The doctrine that poetry should be “probable” or “likely” or “lifelike.” Much of Western critical theory has in some measure accepted the idea of v., though differences in strictness of interp. are major. The primary source is the concept of tó eikós (the probable, the verisimilar) in Aristotle’s Poetics , which is closely related to his fundamental notion of the imitation of nature. If a poem is not lifelike (at least in some sense), it can hardly be called an imitation (q.v.). Aristotle’s account is perceptive but brief, and thus leaves a good bit to the judgment of later critics. He says that the poet describes not historical actions but “the kind of thing that might happen” (ch. 9). Historical occurrences may or may not be probable in this sense, and in tragedy the marvelous or astonishing must and the supernatural may be included. Inch. 15 he gives some scope (though not very much) to propriety of character, as he allows “consistent inconsistency”; in ch. 25 he allows a great deal of scope to the impossible so long as it is “convincing”, and even some allowance that improbable events will happen. And the writer may depart from representation of common reality in depicting the ideal or in following common opinion. In all of this, what Aristotle insists on is universality and the apparent moral and psychological consequentiality of actions. After Aristotle, Cicero, Quintilian, Plutarch, and Horace accept the idea, but tend to restrict it somewhat more than did Aristotle in the direction of the ordinary and the commonly probable.

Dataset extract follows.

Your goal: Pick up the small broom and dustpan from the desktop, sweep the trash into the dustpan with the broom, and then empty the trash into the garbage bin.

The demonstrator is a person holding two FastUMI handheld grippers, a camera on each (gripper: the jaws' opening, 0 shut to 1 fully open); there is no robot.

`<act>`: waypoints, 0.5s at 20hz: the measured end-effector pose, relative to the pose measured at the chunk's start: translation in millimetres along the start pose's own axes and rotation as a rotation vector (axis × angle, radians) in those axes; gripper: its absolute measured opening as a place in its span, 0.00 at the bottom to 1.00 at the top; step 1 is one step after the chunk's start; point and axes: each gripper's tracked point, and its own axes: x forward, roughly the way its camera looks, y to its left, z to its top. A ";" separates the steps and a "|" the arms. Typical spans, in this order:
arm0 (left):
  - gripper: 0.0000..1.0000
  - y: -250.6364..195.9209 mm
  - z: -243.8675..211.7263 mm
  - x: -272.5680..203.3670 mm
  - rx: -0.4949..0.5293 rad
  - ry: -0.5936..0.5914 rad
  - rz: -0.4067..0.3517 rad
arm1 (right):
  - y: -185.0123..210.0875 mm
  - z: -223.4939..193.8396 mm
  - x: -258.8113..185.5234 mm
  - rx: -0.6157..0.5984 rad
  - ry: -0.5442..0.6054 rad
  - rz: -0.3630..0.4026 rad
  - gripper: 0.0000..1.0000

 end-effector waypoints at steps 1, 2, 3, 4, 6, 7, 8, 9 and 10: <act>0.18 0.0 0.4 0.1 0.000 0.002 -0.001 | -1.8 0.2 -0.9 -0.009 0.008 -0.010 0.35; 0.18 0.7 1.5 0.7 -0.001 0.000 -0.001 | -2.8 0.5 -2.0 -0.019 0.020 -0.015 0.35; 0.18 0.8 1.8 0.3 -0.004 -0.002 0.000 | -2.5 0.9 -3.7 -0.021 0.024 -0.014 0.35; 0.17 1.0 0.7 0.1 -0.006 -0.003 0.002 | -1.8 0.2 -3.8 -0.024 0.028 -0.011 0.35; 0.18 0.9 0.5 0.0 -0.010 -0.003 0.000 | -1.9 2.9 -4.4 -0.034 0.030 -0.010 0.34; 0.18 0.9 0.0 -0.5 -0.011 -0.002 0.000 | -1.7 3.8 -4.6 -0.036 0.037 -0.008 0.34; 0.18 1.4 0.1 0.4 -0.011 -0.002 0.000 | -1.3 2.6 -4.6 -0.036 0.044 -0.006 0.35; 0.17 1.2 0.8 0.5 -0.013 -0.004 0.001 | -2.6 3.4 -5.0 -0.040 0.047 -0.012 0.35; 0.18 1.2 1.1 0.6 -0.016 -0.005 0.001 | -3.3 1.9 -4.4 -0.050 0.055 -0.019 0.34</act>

In the Ren., theorists from Scaliger through the “querelle du Cid”, and later, take the concept seriously and debate its range and meaning. Propriety of character, where Aristotle himself gave little enough freedom, is interpreted so strictly that stock characters tend to become the exclusive ideal (notoriously in Thomas Rymer’s animadversions against Shakespeare), though in one notable instance, Dryden defends the character of Caliban on strict grounds of propriety and v. ( Essays , ed. Ker, 1.219). Somewhat more freedom is allowed in the handling of the marvelous (Christian critics being hardly willing to deny the supernatural a place in serious lit.), though there is great disagreement here. Castelvetro, Maggio, Chapelain, and d’Aubignac discriminate between ordinary and extraordinary v. Rymer, and later—rather surprisingly—Johnson, take a conservative view on this point, Dryden and Rapin take moderate positions, and Chapelain (who wants a more Christian poetry) a radical one. It was on grounds of vrais-emblance that the Fr. Academy censured The Cid of Corneille. Corneille and Racine accepted the principle of vraisemblance or v. quite genuinely, and the struggle in each of them between the abstracted rules (q.v.) and the pressures of their artistic habits and desires was, for both, fruitful.
Though the term has had much less use in the last two centuries, the idea, as a perennial and inescapable demand, persists in various, often implicit, forms: Wordsworth’s turning to the common realities and the “lang. of men”; Coleridge’s frequent appeals to “good sense”; Arnold’s “crit. of life”; the New Critics’ concern for paradox, irony, and “toughness” as giving an adequate, which is to say verisimilar, image of our experience; and deconstructive views that the preferable texts should be “about” their own non-aboutness, i.e. should reiterate, self-referentially, the aporia and collapse which all texts, as all discourse, mean. What gives the reader “infinite” “play” gives the reader no freedom whatever to interpret, since there can be no interp. on evidence, no reason to choose one reading against another. Romantic freedom once more, as in the determinism and progressivism of Shelley’s “Ode to the West Wind” and in various forms of volitionism from Schopenhauer through Nietzsche and after, becomes a psychological trap—the will is free to will whatever it wills but with no grounds whatever to do so. What is just and lively and beautiful remains to console, and to triumph.